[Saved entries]
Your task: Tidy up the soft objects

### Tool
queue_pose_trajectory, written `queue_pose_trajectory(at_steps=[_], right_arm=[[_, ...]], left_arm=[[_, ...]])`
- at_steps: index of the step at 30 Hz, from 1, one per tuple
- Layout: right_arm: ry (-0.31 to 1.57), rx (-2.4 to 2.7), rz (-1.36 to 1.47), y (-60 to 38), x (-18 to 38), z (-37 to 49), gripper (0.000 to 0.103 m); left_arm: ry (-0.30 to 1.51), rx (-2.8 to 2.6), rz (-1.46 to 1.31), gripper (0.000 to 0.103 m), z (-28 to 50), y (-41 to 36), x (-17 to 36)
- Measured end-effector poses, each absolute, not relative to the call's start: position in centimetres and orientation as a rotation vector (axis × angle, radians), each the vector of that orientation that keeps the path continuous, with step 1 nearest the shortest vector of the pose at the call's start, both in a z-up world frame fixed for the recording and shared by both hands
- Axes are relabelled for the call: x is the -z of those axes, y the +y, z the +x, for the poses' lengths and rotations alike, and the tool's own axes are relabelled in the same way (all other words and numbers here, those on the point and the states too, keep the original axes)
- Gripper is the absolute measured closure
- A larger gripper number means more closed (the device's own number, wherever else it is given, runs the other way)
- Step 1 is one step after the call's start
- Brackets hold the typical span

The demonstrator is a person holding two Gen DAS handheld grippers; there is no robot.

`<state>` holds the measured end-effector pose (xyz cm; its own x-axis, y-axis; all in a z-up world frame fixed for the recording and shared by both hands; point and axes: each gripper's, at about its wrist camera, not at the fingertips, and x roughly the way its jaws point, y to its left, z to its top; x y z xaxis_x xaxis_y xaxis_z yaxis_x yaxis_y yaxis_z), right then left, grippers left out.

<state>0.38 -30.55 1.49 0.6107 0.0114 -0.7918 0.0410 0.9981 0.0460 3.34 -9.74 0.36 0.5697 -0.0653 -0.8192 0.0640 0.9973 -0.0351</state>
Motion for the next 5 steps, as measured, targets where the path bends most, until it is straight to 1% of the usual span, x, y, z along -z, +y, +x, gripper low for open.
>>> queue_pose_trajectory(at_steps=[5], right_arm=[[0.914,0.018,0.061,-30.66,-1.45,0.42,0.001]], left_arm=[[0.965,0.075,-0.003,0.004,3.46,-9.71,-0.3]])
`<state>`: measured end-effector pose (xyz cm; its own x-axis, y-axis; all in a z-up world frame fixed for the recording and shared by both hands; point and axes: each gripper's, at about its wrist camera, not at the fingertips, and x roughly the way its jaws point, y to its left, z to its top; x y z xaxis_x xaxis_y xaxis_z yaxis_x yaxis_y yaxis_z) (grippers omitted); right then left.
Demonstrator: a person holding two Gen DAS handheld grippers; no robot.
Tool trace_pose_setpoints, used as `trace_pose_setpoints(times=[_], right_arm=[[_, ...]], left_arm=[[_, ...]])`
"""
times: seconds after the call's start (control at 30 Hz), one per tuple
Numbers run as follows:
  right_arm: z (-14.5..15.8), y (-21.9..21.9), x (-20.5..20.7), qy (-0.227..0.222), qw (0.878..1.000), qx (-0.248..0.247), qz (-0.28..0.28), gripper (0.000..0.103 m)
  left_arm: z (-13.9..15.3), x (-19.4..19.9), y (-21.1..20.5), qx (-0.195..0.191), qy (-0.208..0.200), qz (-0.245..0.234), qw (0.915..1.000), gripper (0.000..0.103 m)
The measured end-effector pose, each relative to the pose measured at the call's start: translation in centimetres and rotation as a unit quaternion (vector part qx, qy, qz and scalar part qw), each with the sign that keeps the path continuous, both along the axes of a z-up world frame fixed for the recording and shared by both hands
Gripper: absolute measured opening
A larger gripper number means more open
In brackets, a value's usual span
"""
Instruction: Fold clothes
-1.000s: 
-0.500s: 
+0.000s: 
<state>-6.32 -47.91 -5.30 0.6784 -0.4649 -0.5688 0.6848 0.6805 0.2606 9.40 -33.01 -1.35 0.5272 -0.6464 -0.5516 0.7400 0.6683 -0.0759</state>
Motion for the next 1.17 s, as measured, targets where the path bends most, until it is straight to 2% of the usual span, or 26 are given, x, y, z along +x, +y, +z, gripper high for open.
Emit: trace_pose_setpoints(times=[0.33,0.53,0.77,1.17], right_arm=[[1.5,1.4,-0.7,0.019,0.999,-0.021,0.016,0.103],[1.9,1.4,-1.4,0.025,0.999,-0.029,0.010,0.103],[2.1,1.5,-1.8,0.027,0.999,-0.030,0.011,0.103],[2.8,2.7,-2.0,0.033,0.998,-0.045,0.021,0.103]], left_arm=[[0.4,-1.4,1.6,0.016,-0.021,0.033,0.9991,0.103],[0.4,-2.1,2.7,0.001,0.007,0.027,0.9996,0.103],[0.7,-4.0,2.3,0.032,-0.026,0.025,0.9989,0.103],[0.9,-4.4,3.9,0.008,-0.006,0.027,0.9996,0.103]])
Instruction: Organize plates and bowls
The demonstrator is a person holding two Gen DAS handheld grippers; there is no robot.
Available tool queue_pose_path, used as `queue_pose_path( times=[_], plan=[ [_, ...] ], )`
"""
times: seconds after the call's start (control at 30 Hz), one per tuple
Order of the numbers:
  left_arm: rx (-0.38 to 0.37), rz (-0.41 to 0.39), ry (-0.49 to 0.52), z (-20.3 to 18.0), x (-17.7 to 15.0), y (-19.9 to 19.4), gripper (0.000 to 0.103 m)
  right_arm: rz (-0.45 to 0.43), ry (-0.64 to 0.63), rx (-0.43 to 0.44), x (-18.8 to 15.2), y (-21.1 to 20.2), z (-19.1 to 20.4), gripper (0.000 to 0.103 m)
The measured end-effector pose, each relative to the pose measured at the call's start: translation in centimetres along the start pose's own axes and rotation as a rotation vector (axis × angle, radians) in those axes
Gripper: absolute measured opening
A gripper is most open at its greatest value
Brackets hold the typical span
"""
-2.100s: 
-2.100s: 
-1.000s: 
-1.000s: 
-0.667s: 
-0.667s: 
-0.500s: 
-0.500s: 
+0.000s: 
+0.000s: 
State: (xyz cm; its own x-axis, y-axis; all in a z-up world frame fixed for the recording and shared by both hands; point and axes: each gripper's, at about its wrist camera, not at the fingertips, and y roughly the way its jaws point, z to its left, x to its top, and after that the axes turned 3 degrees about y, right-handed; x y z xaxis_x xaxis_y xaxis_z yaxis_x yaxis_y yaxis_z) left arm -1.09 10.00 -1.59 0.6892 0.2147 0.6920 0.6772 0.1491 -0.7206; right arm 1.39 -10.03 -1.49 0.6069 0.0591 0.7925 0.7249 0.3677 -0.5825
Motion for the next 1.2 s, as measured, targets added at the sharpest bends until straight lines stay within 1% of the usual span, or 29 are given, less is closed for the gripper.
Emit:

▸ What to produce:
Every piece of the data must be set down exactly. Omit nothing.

▸ Result of the exercise:
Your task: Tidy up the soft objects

### Tool
queue_pose_trajectory, written `queue_pose_trajectory(at_steps=[_], right_arm=[[_, ...]], left_arm=[[_, ...]])`
- at_steps: index of the step at 30 Hz, from 1, one per tuple
- Layout: right_arm: ry (-0.31 to 1.57), rx (-2.4 to 2.7), rz (-1.36 to 1.47), y (-60 to 38), x (-18 to 38), z (-37 to 49), gripper (0.000 to 0.103 m); left_arm: ry (-0.30 to 1.51), rx (-2.8 to 2.6), rz (-1.46 to 1.31), gripper (0.000 to 0.103 m), z (-28 to 50), y (-41 to 36), x (-17 to 36)
- Measured end-effector poses, each absolute, not relative to the call's start: position in centimetres and orientation as a rotation vector (axis × angle, radians), each the vector of that orientation that keeps the path continuous, with step 1 nearest the shortest vector of the pose at the call's start, both in a z-up world frame fixed for the recording and shared by both hands
- Axes are relabelled for the call: x is the -z of those axes, y the +y, z the +x, for the poses' lengths and rotations alike, and the tool's own axes are relabelled in the same way (all other words and numbers here, those on the point and the states too, keep the original axes)
- Gripper is the absolute measured closure
- A larger gripper number means more closed (the device's own number, wherever else it is given, runs the other way)
- Step 1 is one step after the call's start
- Brackets hold the typical span

The demonstrator is a person holding two Gen DAS handheld grippers; there is no robot.

`<state>` holds the measured end-effector pose (xyz cm; its own x-axis, y-axis; all in a z-up world frame fixed for the recording and shared by both hands; point and axes: each gripper's, at about its wrist camera, not at the fingertips, and x roughly the way its jaws point, y to its left, z to its top; x y z xaxis_x xaxis_y xaxis_z yaxis_x yaxis_y yaxis_z), right then left, grippers left out.

<state>0.38 -30.55 1.49 0.6107 0.0114 -0.7918 0.0410 0.9981 0.0460 3.34 -9.74 0.36 0.5697 -0.0653 -0.8192 0.0640 0.9973 -0.0351</state>
Motion for the next 5 steps, as measured, targets where the path bends most, until it is straight to 1% of the usual span, x, y, z along -z, +y, +x, gripper low for open.
>>> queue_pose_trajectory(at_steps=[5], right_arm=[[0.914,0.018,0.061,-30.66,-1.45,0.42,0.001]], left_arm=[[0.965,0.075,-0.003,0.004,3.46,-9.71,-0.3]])
`<state>`: measured end-effector pose (xyz cm; its own x-axis, y-axis; all in a z-up world frame fixed for the recording and shared by both hands; point and axes: each gripper's, at about its wrist camera, not at the fingertips, and x roughly the way its jaws point, y to its left, z to its top; x y z xaxis_x xaxis_y xaxis_z yaxis_x yaxis_y yaxis_z) (grippers omitted); right then left.
Demonstrator: a person holding two Gen DAS handheld grippers; no robot.
Tool trace_pose_setpoints, used as `trace_pose_setpoints(times=[_], right_arm=[[_, ...]], left_arm=[[_, ...]])`
"""
times: seconds after the call's start (control at 30 Hz), one per tuple
Numbers run as follows:
  right_arm: z (-14.5..15.8), y (-21.9..21.9), x (-20.5..20.7), qy (-0.227..0.222), qw (0.878..1.000), qx (-0.248..0.247), qz (-0.28..0.28), gripper (0.000..0.103 m)
  left_arm: z (-13.9..15.3), x (-19.4..19.9), y (-21.1..20.5), qx (-0.195..0.191), qy (-0.208..0.200), qz (-0.245..0.234), qw (0.915..1.000), gripper (0.000..0.103 m)
The measured end-effector pose, each relative to the pose measured at the call's start: translation in centimetres and rotation as a unit quaternion (vector part qx, qy, qz and scalar part qw), each with the sign that keeps the path continuous, both along the axes of a z-up world frame fixed for the recording and shared by both hands
Gripper: absolute measured opening
A larger gripper number means more open
In brackets, a value's usual span
"""
Instruction: Fold clothes
-1.000s: 
-0.500s: 
+0.000s: 
<state>-6.32 -47.91 -5.30 0.6784 -0.4649 -0.5688 0.6848 0.6805 0.2606 9.40 -33.01 -1.35 0.5272 -0.6464 -0.5516 0.7400 0.6683 -0.0759</state>
Motion for the next 1.17 s, as measured, targets where the path bends most, until it is straight to 2% of the usual span, or 26 are given, x, y, z along +x, +y, +z, gripper high for open.
Emit: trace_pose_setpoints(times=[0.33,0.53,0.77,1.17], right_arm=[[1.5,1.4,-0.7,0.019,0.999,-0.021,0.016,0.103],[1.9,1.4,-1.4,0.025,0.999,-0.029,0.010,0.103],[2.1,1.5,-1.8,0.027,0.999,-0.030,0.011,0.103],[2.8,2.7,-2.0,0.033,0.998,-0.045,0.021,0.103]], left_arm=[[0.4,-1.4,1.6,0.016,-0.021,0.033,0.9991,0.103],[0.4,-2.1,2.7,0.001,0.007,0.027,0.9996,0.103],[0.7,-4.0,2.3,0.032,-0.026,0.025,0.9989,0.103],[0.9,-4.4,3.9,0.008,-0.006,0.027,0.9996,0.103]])
Instruction: Organize plates and bowls
The demonstrator is a person holding two Gen DAS handheld grippers; there is no robot.
Available tool queue_pose_path, used as `queue_pose_path( times=[_], plan=[ [_, ...] ], )`
"""
times: seconds after the call's start (control at 30 Hz), one per tuple
Order of the numbers:
  left_arm: rx (-0.38 to 0.37), rz (-0.41 to 0.39), ry (-0.49 to 0.52), z (-20.3 to 18.0), x (-17.7 to 15.0), y (-19.9 to 19.4), gripper (0.000 to 0.103 m)
  right_arm: rz (-0.45 to 0.43), ry (-0.64 to 0.63), rx (-0.43 to 0.44), x (-18.8 to 15.2), y (-21.1 to 20.2), z (-19.1 to 20.4), gripper (0.000 to 0.103 m)
The measured end-effector pose, each relative to the pose measured at the call's start: translation in centimetres along the start pose's own axes and rotation as a rotation vector (axis × angle, radians) in those axes
Gripper: absolute measured opening
A gripper is most open at its greatest value
Brackets hold the typical span
"""
-2.100s: 
-2.100s: 
-1.000s: 
-1.000s: 
-0.667s: 
-0.667s: 
-0.500s: 
-0.500s: 
+0.000s: 
+0.000s: 
State: (xyz cm; its own x-axis, y-axis; all in a z-up world frame fixed for the recording and shared by both hands; point and axes: each gripper's, at about its wrist camera, not at the fingertips, and y roughly the way its jaws point, z to its left, x to its top, and after that the axes turned 3 degrees about y, right-handed; x y z xaxis_x xaxis_y xaxis_z yaxis_x yaxis_y yaxis_z) left arm -1.09 10.00 -1.59 0.6892 0.2147 0.6920 0.6772 0.1491 -0.7206; right arm 1.39 -10.03 -1.49 0.6069 0.0591 0.7925 0.7249 0.3677 -0.5825
Motion for the next 1.2 s, as measured, targets added at the sharpest bends until straight lines stay within 1% of the usual span, or 29 are given, less is closed for the gripper.
Emit:

No more output is expected for this exercise.